#### TASK DETAILS
Please copy out the entries below exactly, beginning with the line that contains "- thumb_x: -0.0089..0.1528" and ending with the line that contains "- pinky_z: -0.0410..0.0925", and include nothing outside that span.

#### ENTRIES SHOWN

%%

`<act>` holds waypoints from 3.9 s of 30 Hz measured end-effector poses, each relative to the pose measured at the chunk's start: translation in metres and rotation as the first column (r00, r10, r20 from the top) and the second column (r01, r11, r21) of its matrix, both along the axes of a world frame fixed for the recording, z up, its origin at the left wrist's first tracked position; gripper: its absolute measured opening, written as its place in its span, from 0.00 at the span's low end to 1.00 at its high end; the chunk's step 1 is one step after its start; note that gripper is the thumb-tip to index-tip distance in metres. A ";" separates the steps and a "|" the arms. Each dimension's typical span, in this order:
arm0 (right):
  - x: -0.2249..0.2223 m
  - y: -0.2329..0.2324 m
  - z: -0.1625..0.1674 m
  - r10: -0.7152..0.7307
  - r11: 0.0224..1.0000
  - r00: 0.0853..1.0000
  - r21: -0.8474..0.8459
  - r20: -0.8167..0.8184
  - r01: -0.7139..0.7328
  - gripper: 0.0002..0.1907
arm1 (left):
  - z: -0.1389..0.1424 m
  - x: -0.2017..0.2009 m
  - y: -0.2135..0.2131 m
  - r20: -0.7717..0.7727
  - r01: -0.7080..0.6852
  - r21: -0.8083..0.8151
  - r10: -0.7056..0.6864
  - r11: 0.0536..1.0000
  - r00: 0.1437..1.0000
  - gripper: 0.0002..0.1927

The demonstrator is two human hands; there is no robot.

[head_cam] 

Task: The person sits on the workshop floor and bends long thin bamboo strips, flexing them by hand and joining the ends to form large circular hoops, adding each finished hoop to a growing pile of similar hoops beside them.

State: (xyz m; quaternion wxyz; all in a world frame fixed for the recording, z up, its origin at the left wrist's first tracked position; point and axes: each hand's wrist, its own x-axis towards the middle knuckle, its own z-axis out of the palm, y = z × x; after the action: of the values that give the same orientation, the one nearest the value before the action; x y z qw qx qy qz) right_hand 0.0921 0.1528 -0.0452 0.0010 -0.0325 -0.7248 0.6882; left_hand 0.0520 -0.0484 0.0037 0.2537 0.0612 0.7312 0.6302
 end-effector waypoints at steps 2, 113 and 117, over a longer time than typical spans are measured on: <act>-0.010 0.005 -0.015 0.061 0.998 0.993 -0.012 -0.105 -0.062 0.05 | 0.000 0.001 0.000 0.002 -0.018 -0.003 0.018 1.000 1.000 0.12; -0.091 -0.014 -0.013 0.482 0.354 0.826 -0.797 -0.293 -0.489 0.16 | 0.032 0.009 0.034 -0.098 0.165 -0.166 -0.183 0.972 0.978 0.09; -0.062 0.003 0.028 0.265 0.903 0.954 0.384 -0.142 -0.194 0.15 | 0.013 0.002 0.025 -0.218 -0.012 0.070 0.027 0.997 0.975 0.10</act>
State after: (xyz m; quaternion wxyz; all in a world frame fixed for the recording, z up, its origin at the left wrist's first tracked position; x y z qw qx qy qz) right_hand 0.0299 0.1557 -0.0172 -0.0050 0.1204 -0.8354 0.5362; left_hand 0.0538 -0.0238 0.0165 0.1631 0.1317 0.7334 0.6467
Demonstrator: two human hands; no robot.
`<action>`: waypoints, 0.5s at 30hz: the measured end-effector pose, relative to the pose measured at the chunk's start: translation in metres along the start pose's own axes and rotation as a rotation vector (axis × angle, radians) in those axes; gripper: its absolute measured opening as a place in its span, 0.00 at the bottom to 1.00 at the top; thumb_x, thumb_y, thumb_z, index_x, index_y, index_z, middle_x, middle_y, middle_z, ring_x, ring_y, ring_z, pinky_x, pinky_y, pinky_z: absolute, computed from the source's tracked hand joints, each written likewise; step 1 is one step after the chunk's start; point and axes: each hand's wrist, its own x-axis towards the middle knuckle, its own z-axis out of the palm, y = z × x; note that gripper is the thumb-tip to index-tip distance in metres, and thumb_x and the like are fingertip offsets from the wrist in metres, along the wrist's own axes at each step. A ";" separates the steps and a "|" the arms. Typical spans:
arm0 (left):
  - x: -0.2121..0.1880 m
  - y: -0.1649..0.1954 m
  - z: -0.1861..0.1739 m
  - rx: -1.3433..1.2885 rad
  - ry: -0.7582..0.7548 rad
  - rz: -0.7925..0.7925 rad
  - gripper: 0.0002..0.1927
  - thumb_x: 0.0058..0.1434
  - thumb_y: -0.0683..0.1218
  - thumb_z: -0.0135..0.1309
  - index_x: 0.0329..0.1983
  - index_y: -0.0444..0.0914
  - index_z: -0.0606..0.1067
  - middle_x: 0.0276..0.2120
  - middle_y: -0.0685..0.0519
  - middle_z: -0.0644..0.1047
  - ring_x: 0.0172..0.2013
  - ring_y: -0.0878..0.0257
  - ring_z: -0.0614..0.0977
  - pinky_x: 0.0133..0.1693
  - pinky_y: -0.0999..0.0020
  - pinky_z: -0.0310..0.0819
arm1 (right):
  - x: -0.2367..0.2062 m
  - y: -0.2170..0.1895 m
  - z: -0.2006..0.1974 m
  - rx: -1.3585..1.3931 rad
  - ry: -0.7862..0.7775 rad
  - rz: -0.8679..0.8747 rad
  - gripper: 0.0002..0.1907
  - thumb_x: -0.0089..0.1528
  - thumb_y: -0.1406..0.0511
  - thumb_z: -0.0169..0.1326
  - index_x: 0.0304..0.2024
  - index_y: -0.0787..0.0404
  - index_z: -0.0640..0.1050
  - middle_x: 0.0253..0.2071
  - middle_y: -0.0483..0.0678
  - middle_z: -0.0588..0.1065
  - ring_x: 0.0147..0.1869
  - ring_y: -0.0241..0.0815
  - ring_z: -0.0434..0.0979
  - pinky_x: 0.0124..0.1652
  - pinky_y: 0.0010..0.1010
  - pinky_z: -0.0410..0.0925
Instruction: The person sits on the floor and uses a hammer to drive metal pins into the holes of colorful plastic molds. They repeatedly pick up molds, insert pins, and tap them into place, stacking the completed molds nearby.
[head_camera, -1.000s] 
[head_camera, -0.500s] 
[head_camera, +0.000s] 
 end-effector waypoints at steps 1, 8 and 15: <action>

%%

#### SOLUTION TO THIS PROBLEM
  - thumb_x: -0.0089..0.1528
  - thumb_y: -0.1406..0.0511
  - thumb_z: -0.0169..0.1326
  - index_x: 0.0304..0.2024
  - index_y: -0.0787..0.0404
  - index_z: -0.0640..0.1050
  - middle_x: 0.0253..0.2071
  - middle_y: -0.0483..0.0678
  - middle_z: -0.0588..0.1065
  - ring_x: 0.0147..0.1869
  - ring_y: -0.0241..0.0815
  - ring_z: -0.0434..0.0979
  - pinky_x: 0.0124..0.1652
  - pinky_y: 0.0010..0.1010
  - pinky_z: -0.0410..0.0925

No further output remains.